The reverse also tends to be true. If we feel anxious or nervous, we tend to feel the stress accumulated in our bodies, i.e. after a stressful day in the office, you might feel tension and aches in the shoulders and neck. In more extreme cases people who have difficulties expressing their emotions, in general, tend to process or somatise them through their bodies e.i. through the symptoms such as IBS.
Attending to our breathing in times of stress is a simple way of emotional regulation and self-healing.
Conscious breathing is also a core element of every yoga class. Whether we are beginners or more experienced practitioners, synchronising the breathing with the movement in yoga eases our way into the postures making them more accessible and bearable.

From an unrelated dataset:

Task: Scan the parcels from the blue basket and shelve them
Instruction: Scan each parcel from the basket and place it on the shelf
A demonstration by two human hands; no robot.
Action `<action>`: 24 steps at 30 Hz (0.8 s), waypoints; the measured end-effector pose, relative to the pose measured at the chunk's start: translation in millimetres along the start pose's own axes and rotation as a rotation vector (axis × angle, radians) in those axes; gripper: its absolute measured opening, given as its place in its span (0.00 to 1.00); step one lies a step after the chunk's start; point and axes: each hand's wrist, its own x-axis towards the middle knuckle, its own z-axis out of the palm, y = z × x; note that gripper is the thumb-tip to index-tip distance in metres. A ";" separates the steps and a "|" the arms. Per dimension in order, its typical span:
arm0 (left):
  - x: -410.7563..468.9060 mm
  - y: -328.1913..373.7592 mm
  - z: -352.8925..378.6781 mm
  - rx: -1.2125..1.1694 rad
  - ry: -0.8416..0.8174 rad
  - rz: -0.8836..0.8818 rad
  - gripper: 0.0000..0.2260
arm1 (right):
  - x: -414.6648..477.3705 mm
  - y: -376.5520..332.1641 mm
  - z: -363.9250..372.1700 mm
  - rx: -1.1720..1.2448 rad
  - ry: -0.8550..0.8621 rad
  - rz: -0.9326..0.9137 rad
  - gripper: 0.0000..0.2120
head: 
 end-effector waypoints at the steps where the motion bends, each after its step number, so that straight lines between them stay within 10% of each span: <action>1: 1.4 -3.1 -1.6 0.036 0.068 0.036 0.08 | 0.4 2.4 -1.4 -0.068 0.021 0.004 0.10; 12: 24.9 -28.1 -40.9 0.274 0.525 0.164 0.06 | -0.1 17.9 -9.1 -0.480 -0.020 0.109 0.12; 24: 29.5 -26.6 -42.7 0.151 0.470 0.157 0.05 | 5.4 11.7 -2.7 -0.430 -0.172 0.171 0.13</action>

For example, exhaling and energetically ‘directing’ the breath into the areas of tightness in the body while entering a seated forward bend pose (Pashimottanasana) will relax the body. Relaxing the back and hamstrings muscles, in turn, will make the pose easier to enter and more pleasant to keep. As it is the case with the unwanted injection, breathing out when entering the pose will make holding the pose more comfortable. For more experienced practitioners attending to breath during the practice will not only ease the bodily tensions but it will also help in anchoring the practitioner’s attention on the present moment.
When we do the opposite – holding the breath and tensing the muscles that take part in the pose – we restrict our movement, make the experience unnecessarily uncomfortable, inhibiting enjoyment of the practice.

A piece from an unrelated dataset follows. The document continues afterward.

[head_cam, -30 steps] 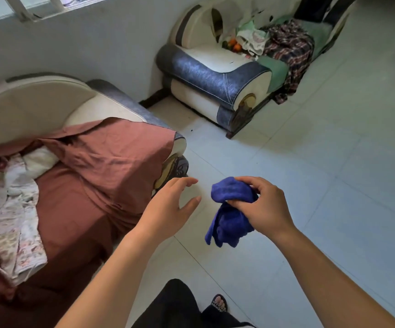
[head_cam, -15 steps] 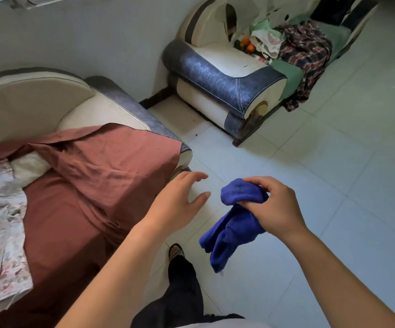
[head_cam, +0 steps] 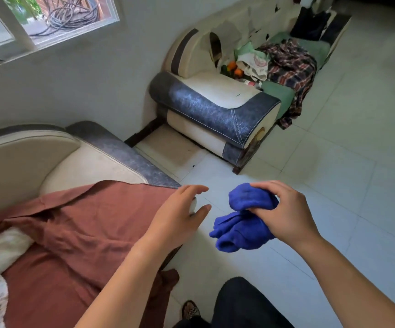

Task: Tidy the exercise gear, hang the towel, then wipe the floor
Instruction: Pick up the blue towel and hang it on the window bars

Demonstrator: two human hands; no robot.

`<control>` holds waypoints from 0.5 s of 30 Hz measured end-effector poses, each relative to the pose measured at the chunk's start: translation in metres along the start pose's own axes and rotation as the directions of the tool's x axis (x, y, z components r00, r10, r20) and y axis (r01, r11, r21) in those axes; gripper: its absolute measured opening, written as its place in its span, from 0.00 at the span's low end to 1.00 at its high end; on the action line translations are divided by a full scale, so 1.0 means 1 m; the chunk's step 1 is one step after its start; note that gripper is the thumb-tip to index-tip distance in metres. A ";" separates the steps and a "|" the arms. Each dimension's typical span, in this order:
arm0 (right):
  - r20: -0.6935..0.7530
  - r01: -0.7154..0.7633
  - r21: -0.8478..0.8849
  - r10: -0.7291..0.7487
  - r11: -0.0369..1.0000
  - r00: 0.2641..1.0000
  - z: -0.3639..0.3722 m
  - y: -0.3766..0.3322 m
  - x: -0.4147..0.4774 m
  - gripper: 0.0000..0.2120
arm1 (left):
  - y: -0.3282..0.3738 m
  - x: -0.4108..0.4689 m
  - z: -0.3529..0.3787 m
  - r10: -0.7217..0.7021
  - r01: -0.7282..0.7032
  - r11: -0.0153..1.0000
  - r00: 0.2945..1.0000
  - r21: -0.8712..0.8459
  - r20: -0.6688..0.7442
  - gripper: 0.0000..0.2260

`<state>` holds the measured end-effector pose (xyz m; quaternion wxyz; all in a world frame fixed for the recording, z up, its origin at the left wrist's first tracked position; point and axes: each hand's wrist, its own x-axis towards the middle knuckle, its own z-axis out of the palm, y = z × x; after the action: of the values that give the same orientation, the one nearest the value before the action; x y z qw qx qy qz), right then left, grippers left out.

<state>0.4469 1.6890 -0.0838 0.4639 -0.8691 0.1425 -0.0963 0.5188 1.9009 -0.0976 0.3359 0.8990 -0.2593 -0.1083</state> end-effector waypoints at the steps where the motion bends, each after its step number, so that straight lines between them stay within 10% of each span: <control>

The beauty of the learnings we gain through our yoga practice is that we can transfer it into our day-to-day lives. For example, when we experience a stressful situation or feel anxious we can simply attend to our breath. If we feel stress accumulating in the body – i.e. in the shoulders or neck – we can help ourselves by attending to our breath and directing it to the tensed places in the body.

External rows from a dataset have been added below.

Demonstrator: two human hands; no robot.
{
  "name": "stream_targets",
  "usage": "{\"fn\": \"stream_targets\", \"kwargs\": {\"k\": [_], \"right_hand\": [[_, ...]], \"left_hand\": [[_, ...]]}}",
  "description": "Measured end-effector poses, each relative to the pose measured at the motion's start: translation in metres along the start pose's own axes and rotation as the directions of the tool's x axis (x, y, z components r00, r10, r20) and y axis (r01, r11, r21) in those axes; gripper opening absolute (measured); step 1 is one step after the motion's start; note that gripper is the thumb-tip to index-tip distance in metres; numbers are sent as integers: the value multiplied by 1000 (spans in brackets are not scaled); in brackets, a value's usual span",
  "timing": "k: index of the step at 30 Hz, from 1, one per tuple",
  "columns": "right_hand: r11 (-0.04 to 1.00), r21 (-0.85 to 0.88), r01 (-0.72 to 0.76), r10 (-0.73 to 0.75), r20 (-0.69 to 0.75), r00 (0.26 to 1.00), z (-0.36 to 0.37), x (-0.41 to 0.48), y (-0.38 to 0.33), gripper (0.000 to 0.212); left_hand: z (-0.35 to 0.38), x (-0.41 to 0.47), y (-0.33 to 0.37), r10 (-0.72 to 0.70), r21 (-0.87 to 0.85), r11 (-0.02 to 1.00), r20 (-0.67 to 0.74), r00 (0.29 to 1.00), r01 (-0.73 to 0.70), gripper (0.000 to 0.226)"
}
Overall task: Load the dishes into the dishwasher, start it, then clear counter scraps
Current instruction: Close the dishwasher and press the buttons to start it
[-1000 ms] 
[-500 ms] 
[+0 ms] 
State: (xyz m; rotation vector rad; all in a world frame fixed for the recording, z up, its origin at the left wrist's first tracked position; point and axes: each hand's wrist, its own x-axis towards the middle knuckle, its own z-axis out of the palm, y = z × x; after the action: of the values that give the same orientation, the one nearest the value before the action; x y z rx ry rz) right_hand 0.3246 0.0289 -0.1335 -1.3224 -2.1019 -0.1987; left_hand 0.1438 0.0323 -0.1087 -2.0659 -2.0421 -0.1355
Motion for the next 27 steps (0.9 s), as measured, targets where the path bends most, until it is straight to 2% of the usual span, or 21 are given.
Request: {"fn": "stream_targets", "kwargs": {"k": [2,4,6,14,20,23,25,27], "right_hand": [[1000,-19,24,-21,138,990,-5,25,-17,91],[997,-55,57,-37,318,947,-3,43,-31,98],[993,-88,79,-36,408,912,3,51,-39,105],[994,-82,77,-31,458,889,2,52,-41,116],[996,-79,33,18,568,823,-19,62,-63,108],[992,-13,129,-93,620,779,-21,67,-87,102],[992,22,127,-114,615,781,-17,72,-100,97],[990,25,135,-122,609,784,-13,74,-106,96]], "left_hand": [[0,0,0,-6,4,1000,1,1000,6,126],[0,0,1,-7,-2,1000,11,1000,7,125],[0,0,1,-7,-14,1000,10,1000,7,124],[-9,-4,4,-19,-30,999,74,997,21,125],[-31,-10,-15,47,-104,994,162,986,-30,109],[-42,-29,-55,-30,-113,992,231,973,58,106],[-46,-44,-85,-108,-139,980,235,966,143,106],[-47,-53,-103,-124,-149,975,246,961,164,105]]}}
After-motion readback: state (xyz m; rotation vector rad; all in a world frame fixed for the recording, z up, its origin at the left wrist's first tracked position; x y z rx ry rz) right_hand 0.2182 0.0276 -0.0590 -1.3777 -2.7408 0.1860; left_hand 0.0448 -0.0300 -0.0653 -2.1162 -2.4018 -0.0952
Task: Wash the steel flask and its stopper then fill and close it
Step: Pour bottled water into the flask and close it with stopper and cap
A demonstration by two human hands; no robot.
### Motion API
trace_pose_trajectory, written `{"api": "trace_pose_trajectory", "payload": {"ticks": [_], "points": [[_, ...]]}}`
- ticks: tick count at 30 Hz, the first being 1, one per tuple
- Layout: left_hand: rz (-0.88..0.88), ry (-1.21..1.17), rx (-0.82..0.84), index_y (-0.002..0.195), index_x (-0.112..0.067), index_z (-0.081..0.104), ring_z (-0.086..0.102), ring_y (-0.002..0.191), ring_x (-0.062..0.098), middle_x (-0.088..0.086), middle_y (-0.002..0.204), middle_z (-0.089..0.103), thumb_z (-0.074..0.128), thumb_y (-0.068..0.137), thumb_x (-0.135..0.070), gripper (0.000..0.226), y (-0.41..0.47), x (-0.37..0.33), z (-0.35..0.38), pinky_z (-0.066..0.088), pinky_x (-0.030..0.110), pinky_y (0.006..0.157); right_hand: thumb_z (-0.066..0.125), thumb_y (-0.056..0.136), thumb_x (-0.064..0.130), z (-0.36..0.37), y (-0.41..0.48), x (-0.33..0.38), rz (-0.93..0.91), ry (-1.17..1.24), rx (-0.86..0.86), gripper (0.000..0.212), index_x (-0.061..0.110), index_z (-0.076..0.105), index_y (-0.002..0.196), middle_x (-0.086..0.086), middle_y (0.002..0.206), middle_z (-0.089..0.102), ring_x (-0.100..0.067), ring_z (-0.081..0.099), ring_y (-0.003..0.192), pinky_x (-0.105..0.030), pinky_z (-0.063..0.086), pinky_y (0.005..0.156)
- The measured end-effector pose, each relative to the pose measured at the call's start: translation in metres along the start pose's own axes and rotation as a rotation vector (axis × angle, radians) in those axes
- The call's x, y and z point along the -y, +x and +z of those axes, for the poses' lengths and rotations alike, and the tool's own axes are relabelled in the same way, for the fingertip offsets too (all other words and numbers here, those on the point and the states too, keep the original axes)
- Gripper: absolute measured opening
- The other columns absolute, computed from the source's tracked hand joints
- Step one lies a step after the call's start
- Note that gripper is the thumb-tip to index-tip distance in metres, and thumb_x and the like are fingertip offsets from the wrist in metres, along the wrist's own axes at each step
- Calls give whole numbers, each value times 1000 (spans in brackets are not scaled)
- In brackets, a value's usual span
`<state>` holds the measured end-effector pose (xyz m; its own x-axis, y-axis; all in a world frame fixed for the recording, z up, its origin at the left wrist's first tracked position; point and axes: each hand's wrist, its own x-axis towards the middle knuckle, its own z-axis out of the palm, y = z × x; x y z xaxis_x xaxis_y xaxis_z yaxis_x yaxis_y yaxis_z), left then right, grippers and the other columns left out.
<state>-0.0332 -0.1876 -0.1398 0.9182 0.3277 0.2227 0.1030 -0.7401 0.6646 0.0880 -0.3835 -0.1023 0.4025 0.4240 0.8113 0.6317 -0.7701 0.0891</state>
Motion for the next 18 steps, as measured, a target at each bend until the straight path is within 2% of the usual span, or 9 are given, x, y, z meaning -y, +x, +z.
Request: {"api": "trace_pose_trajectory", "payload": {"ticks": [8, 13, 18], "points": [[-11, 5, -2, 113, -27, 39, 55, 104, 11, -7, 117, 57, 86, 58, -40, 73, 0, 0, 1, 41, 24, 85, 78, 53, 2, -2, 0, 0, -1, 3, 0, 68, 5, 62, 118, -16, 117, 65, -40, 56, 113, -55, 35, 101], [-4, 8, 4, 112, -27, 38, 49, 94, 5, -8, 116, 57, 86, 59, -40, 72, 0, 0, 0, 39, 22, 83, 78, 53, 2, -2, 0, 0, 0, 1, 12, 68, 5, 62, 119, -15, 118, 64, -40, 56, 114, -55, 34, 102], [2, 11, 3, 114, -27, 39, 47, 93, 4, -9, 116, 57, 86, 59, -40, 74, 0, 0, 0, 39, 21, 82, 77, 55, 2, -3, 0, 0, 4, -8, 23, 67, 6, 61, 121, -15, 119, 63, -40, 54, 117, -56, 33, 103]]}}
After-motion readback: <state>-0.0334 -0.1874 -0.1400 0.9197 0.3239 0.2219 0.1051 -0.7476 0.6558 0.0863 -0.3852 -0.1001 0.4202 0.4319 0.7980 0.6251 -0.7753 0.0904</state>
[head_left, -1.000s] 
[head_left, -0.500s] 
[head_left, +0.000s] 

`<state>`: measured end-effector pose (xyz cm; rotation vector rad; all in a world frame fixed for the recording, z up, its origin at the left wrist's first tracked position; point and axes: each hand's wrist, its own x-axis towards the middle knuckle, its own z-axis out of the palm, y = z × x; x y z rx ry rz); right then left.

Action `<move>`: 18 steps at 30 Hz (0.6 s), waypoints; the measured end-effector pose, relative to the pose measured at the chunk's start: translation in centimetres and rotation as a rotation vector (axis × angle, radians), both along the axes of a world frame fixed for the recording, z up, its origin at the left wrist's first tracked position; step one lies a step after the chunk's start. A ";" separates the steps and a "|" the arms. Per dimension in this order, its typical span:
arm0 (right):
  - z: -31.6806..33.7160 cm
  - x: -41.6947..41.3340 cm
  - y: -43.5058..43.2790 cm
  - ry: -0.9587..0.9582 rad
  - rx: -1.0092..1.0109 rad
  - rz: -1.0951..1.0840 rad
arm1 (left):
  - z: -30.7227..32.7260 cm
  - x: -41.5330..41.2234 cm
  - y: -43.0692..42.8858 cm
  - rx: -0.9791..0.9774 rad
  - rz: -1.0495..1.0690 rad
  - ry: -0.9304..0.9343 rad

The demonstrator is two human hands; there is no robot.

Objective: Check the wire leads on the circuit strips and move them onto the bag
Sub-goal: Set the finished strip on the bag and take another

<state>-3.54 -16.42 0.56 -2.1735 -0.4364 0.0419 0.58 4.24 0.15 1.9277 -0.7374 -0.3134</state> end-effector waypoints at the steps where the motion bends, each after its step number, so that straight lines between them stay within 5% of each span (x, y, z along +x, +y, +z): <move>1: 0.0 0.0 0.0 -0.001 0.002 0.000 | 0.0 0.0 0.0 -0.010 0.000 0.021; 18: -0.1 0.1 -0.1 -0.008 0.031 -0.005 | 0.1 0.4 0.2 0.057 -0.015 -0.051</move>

Begin with watching your breath as it flows in and out through the nostrils naturally. Notice its quality, i.e. whether your breathing is deep, shallow, fast or slow. At first, refrain from changing your natural breathing pattern, simply observe it. After a few breaths like this see if you can begin slowing down your inhalations and exhalations slightly. Don’t strain or force it though, just gently encourage your breath to lengthen and deepen. When you are ready to attend to a particular part of your body where you feel tension, i.e. shoulders, simply say to yourself: ‘I am attending to my shoulders’ while inhaling, and say to yourself: ‘I am relaxing my shoulders, and all the little muscles surrounding them’ when exhaling.
Since all is required is to ‘talk’ to oneself and breath consciously we can do this simple exercise anywhere, whether standing or sitting at home, in a public place or walking. Three repetitions of this sequence should usually suffice to relax the affected area of the body.
We begin our life with our first breath. Our first breath is also our first movement. The simple practice of attending to our breath, while noticing the body’s response to it puts us in charge of how we feel in our body and mind. ‘Regulating’ breathing in that way may help to lessen a discomfort accumulated in the body and relax the mind.